Exercise prompt: For each line in the data below, write an exact copy.

Data segment:

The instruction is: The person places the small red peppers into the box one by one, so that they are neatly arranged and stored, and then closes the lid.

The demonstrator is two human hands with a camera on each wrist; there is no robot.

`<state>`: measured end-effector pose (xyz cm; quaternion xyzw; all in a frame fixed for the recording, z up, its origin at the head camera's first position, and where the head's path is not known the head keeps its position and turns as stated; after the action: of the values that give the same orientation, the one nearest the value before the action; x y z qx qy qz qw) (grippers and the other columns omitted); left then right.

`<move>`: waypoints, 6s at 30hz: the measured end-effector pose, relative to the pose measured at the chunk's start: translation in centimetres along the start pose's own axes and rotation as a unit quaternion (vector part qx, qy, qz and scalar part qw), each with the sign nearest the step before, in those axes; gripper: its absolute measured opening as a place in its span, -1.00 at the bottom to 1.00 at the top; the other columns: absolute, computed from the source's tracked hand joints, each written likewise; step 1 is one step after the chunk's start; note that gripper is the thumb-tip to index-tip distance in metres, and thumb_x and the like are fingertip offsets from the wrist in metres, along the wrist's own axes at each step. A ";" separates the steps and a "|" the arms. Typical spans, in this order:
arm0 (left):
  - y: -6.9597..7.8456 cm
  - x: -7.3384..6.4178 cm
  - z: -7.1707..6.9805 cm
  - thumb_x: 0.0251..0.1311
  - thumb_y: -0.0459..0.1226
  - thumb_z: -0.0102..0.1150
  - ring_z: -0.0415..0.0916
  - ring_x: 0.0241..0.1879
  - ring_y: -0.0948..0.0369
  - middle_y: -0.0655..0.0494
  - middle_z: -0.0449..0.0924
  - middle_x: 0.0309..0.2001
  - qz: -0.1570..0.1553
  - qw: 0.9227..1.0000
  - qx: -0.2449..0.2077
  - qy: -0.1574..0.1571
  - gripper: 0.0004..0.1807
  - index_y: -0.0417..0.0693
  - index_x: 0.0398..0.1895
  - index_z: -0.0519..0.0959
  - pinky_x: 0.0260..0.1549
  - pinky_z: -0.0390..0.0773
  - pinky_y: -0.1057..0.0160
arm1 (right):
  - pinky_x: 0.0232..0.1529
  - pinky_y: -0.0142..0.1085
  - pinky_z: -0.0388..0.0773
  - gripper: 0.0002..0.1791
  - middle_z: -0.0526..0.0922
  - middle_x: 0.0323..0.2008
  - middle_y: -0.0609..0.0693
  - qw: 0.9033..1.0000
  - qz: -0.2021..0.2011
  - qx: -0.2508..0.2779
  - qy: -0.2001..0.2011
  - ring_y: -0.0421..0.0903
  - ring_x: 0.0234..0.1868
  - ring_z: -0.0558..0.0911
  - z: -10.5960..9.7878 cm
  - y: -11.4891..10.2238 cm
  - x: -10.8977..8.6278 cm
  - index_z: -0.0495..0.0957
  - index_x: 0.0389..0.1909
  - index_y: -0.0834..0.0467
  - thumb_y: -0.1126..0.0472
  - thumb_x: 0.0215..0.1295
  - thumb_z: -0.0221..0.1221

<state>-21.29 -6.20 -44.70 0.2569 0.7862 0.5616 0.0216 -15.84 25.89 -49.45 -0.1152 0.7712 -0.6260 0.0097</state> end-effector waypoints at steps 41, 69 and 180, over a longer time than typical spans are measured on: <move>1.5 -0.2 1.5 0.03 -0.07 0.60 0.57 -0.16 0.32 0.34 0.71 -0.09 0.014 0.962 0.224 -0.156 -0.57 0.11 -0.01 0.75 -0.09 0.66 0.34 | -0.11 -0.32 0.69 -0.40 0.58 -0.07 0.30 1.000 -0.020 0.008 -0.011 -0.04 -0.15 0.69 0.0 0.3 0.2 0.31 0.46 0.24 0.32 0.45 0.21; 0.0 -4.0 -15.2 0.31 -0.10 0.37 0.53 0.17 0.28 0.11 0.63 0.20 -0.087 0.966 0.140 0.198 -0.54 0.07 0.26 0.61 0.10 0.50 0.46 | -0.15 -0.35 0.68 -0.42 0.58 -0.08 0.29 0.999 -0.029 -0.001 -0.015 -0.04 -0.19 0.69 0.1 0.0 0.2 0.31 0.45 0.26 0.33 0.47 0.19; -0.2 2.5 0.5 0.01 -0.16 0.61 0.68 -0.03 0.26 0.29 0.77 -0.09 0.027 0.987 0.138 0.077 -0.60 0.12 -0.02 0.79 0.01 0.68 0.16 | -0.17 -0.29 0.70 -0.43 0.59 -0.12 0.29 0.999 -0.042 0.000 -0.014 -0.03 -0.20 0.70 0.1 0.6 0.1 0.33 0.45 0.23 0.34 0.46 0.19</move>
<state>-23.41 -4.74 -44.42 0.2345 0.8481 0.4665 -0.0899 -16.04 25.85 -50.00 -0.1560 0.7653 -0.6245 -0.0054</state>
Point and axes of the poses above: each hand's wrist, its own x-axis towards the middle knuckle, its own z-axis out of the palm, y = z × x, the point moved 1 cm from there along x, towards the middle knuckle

Output of the task:
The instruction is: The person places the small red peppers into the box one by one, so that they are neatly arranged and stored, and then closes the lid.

The demonstrator is two human hands with a camera on each wrist; there is no robot.

`<state>`: measured end-effector pose (xyz cm; quaternion xyzw; all in a frame fixed for the recording, z up, its origin at the head camera's first position, and where the head's path is not known the head keeps its position and turns as stated; after the action: of the values that give the same orientation, the one nearest the value before the action; x y z qx qy qz qw) (grippers and the other columns omitted); left then right.

`<move>`: waypoints, 6s at 30hz: the measured end-effector pose, relative to the pose measured at the chunk's start: translation in centimetres along the start pose's own axes and rotation as a unit quaternion (vector part qx, qy, qz and scalar part qw), each with the sign nearest the step before, in those axes; gripper: its absolute measured opening as a place in its span, -1.00 at the bottom to 1.00 at the top; the other columns: absolute, computed from the source's tracked hand joints, each written likewise; step 1 is one step after the chunk's start; note that gripper is the thumb-tip to index-tip distance in metres, and thumb_x and the like are fingertip offsets from the wrist in metres, along the wrist's own axes at each step. A ";" separates the steps and a "|" the arms. Typical spans, in this order:
arm0 (left):
  - y: -6.9597..7.8456 cm
  - x: -7.3384..6.4178 cm
  - z: -7.1707..6.9805 cm
  - thumb_x: 0.0251..0.1311
  - thumb_y: -0.0459..0.1226
  - thumb_z: -0.0102..0.1150
  - ring_z: -0.0415..0.0916
  - ring_x: 0.0241..0.1879
  - ring_y: -0.0948..0.0369
  - middle_y: -0.0655..0.0494
  - middle_z: -0.0449..0.0924
  - middle_x: 0.0309..0.2001
  - qz: -0.1570..0.1553
  - qw: 0.9227..1.0000
  - qx: -0.2449..0.2077
  - qy: -0.1574..0.1571
  - gripper: 0.0004..0.1807
  - index_y: -0.0417..0.0693
  - index_x: 0.0398..0.1895
  - index_z: -0.0519..0.0959
  - pinky_x: 0.0260..0.1549
  - pinky_z: -0.0390..0.0773
  - pinky_y: -0.1057..0.0160
arm1 (right):
  - pinky_x: 0.0232..0.1529
  - pinky_y: -0.0142..0.1085
  - pinky_z: -0.0388..0.0773
  - gripper: 0.0002..0.1791
  - middle_z: -0.0526..0.0922
  - middle_x: 0.0323..0.2008
  - middle_y: -0.0609..0.0693
  - qw: 0.9033..1.0000
  - qz: -0.2021..0.2011
  - qx: -0.2508..0.2779
  - qy: -0.2001..0.2011
  - ring_y: -0.0421..0.0903
  - ring_x: 0.0234..0.1868
  - ring_z: -0.0558..0.0911
  - z: -10.5960..9.7878 cm
  - y: -11.4891..10.2238 cm
  - x: -10.8977..8.6278 cm
  - index_z: -0.0495..0.0957
  - index_x: 0.0389..0.1909
  - index_y: -0.0834..0.0467
  - thumb_y: -0.1126..0.0472
  - thumb_x: 0.0215..0.1295
  - thumb_z: -0.0221..0.1221

<state>-21.29 -6.20 -44.70 0.2569 0.7862 0.5616 0.0216 -15.84 25.89 -49.45 -0.1152 0.7712 -0.6260 0.0097</state> end-effector waypoints at steps 41, 69 and 180, over a longer time than typical spans are measured on: <move>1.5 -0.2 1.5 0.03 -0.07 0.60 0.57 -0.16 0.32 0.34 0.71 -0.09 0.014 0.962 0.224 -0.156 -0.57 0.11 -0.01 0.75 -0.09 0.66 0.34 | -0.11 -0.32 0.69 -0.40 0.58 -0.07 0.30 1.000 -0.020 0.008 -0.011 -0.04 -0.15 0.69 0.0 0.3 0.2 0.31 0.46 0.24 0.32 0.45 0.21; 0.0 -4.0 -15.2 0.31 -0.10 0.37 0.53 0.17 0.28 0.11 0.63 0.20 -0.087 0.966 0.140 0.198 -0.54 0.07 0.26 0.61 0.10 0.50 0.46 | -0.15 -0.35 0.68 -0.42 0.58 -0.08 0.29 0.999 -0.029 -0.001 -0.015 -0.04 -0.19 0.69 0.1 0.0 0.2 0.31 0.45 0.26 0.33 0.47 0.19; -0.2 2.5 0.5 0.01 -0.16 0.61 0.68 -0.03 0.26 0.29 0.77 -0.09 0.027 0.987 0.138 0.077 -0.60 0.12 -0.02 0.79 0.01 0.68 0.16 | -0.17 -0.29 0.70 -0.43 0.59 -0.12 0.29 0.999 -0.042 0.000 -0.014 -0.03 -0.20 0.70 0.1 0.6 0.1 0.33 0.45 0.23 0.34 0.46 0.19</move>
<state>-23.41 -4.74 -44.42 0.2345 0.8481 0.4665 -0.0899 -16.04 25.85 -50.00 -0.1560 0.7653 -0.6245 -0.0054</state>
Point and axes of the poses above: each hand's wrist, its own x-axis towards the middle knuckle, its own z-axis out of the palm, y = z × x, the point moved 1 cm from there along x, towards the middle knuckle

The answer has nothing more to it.